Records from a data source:
--- START ---
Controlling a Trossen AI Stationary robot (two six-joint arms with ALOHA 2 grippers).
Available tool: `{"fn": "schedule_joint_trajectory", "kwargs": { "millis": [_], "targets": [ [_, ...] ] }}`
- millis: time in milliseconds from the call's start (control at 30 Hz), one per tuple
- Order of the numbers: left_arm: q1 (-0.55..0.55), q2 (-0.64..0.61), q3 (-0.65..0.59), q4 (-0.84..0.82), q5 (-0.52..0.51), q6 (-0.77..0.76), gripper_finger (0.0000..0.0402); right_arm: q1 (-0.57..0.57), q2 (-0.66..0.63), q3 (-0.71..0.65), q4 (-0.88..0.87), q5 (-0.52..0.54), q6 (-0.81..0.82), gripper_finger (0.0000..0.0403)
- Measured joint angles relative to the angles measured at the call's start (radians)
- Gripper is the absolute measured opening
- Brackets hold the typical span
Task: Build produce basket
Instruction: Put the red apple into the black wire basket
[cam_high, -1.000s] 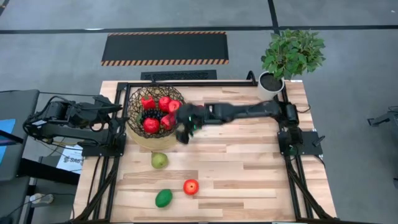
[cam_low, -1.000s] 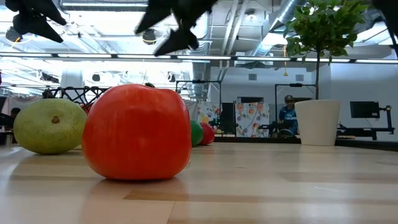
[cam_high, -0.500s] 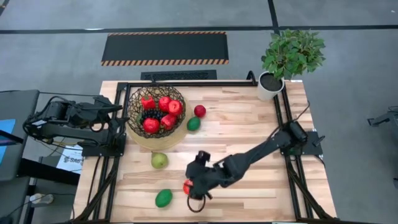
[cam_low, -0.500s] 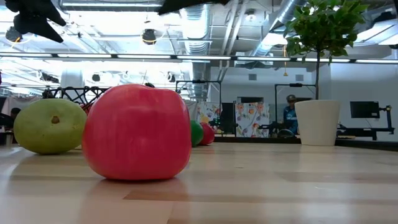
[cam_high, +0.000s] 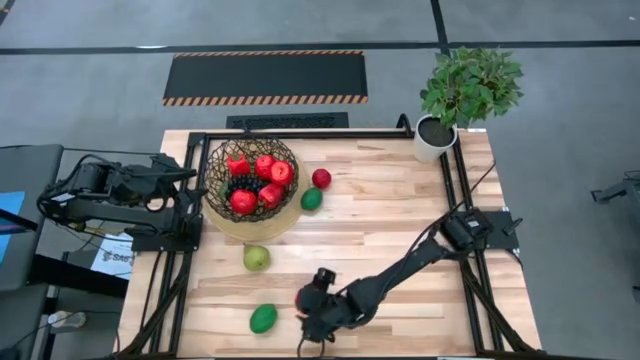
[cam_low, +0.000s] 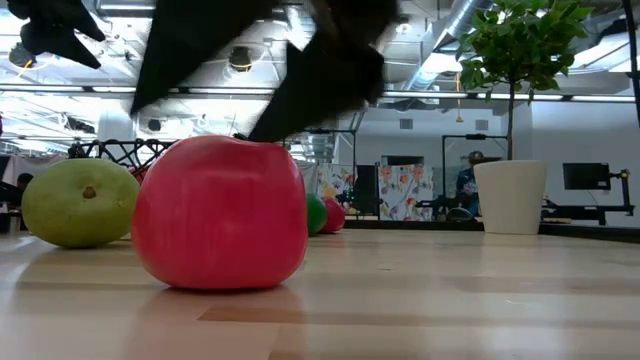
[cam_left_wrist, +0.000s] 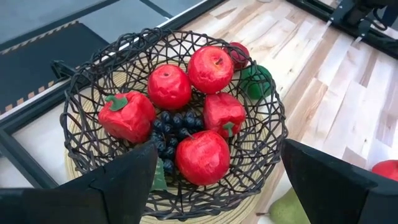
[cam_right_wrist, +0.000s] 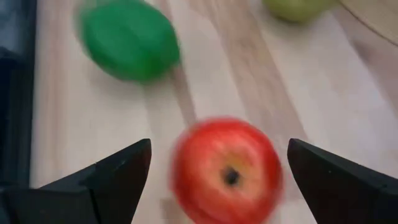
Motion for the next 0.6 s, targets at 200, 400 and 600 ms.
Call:
{"fn": "schedule_joint_trajectory", "kwargs": {
  "millis": [200,400,600],
  "targets": [
    [0.0,-0.001,0.0,-0.001,0.004,-0.025,0.033,0.001,0.077,0.002,0.021,0.049,0.039,0.0394],
    [0.0,-0.001,0.0,-0.012,0.01,-0.044,0.033,0.004,0.103,0.002,0.01,0.057,0.063,0.0385],
    [0.0,-0.001,0.0,-0.013,0.01,-0.044,0.033,0.008,0.099,0.002,-0.012,0.061,0.059,0.0356]
  ]
}}
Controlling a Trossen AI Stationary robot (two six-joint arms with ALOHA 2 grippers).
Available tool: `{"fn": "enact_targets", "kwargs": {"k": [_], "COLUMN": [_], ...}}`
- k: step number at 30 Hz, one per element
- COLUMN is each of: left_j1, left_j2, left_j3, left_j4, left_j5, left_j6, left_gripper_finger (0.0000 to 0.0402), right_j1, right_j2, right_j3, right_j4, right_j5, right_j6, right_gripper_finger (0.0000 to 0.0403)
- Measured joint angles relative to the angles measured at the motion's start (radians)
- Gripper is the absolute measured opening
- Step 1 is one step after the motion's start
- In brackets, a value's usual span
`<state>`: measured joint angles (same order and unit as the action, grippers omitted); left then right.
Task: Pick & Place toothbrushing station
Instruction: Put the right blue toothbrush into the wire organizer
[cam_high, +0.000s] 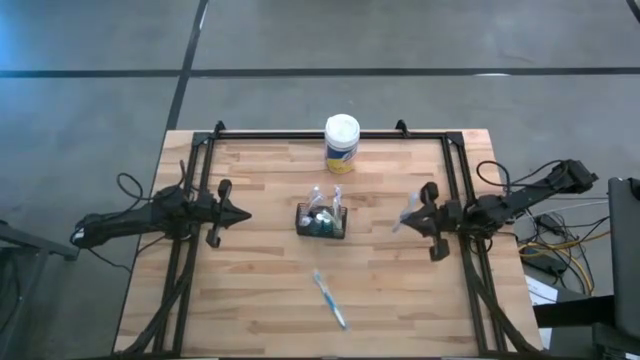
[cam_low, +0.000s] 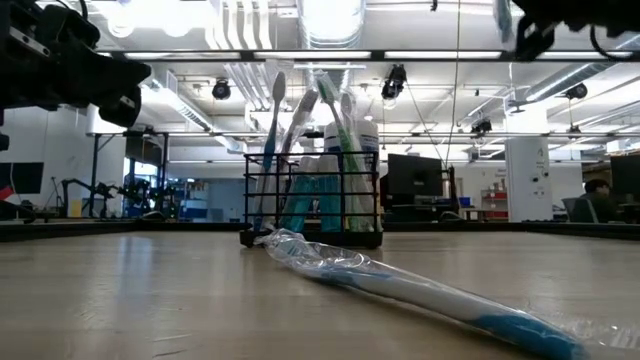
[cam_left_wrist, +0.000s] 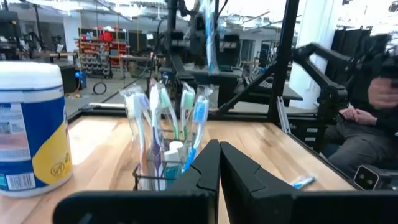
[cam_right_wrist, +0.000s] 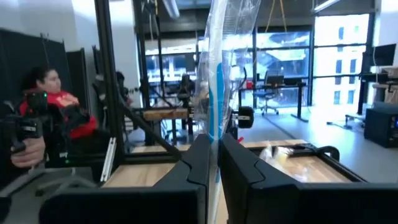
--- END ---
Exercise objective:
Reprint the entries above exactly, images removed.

Output:
Controlling a Trossen AI Stationary robot (two six-joint arms with ALOHA 2 grippers).
Available tool: `{"fn": "schedule_joint_trajectory", "kwargs": { "millis": [_], "targets": [ [_, ...] ] }}`
- millis: time in milliseconds from the call's start (control at 30 Hz), one per tuple
- Order of the numbers: left_arm: q1 (-0.55..0.55), q2 (-0.64..0.61), q3 (-0.65..0.59), q4 (-0.84..0.82), q5 (-0.52..0.51), q6 (-0.77..0.76), gripper_finger (0.0000..0.0402); right_arm: q1 (-0.57..0.57), q2 (-0.66..0.63), q3 (-0.71..0.65), q4 (-0.88..0.87), q5 (-0.52..0.54), q6 (-0.81..0.82), gripper_finger (0.0000..0.0403)
- Measured joint angles relative to the angles measured at the call's start (radians)
- Gripper is the absolute measured opening
- Brackets hold the typical span
Task: Build produce basket
Instruction: Put the red apple into the black wire basket
[cam_high, -1.000s] 
[cam_low, -1.000s] 
[cam_high, -0.500s] 
[cam_low, -0.500s] 
[cam_high, +0.000s] 
[cam_low, +0.000s] 
[cam_left_wrist, +0.000s] 
[cam_right_wrist, +0.000s] 
Motion for the next 0.6 s, targets at 200, 400 and 600 ms.
Call:
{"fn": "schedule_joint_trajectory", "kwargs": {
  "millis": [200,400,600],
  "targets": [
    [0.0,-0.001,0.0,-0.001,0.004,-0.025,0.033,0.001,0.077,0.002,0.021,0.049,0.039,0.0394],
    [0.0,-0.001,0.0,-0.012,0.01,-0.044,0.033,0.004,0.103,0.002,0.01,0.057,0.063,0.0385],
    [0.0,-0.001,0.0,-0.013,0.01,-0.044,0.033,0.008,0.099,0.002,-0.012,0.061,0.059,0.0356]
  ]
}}
Controlling a Trossen AI Stationary robot (two six-joint arms with ALOHA 2 grippers).
Available tool: `{"fn": "enact_targets", "kwargs": {"k": [_], "COLUMN": [_], ...}}`
- k: step number at 30 Hz, one per element
- COLUMN is each of: left_j1, left_j2, left_j3, left_j4, left_j5, left_j6, left_gripper_finger (0.0000 to 0.0402), right_j1, right_j2, right_j3, right_j4, right_j5, right_j6, right_gripper_finger (0.0000 to 0.0403)
- Measured joint angles relative to the angles measured at the motion's start (radians)
- Gripper is the absolute measured opening
- Step 1 is one step after the motion's start
- In brackets, a value's usual span
`<state>`: measured joint angles (same order and unit as the action, grippers omitted); left then right.
Task: Pick & Place toothbrushing station
Instruction: Put the right blue toothbrush into the wire organizer
[cam_high, +0.000s] 
[cam_low, +0.000s] 
[cam_left_wrist, +0.000s] 
[cam_right_wrist, +0.000s] 

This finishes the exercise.